▶ **Task description**:
Reproduce the lines below exactly, starting at the one containing "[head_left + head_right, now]" and stopping at the final line.

▶ **Data**:

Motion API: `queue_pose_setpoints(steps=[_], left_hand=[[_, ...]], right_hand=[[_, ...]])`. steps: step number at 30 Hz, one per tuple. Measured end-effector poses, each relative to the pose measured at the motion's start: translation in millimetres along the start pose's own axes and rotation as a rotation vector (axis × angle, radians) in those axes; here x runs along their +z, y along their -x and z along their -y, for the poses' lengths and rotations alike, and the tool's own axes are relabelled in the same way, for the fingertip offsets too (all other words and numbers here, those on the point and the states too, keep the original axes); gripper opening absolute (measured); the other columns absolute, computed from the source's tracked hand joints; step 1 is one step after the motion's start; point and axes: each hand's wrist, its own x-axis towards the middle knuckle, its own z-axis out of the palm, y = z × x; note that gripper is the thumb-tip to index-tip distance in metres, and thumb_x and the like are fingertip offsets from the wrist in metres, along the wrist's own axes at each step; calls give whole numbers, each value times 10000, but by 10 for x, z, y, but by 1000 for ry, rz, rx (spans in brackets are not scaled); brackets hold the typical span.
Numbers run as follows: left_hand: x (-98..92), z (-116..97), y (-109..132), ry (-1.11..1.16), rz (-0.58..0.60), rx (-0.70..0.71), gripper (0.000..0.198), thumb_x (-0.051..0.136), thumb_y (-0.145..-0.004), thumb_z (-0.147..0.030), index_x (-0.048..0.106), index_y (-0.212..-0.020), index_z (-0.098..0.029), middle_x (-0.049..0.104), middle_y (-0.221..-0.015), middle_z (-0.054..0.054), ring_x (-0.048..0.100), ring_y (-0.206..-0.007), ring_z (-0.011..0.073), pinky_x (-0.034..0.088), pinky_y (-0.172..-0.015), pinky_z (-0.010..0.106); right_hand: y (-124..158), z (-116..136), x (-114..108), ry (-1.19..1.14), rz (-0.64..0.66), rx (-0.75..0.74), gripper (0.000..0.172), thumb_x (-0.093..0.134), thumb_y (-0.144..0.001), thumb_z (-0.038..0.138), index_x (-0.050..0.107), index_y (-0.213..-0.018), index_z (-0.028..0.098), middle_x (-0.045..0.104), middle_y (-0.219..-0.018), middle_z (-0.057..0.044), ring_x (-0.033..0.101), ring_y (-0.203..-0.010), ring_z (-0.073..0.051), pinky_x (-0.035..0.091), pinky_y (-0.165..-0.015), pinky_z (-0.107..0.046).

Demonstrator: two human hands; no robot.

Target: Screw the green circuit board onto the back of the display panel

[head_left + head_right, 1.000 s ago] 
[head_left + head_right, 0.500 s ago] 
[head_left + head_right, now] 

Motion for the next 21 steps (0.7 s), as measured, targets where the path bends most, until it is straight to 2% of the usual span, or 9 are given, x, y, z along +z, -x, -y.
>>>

▶ **Answer box**:
[head_left + head_right, now] 

Motion for the next 21 steps (0.7 s), as measured, targets where the path bends most, until it is straight to 2% of the usual span, or 9 are given, x, y, z along +z, -x, -y.
>>>

No part of the exercise remains unanswered.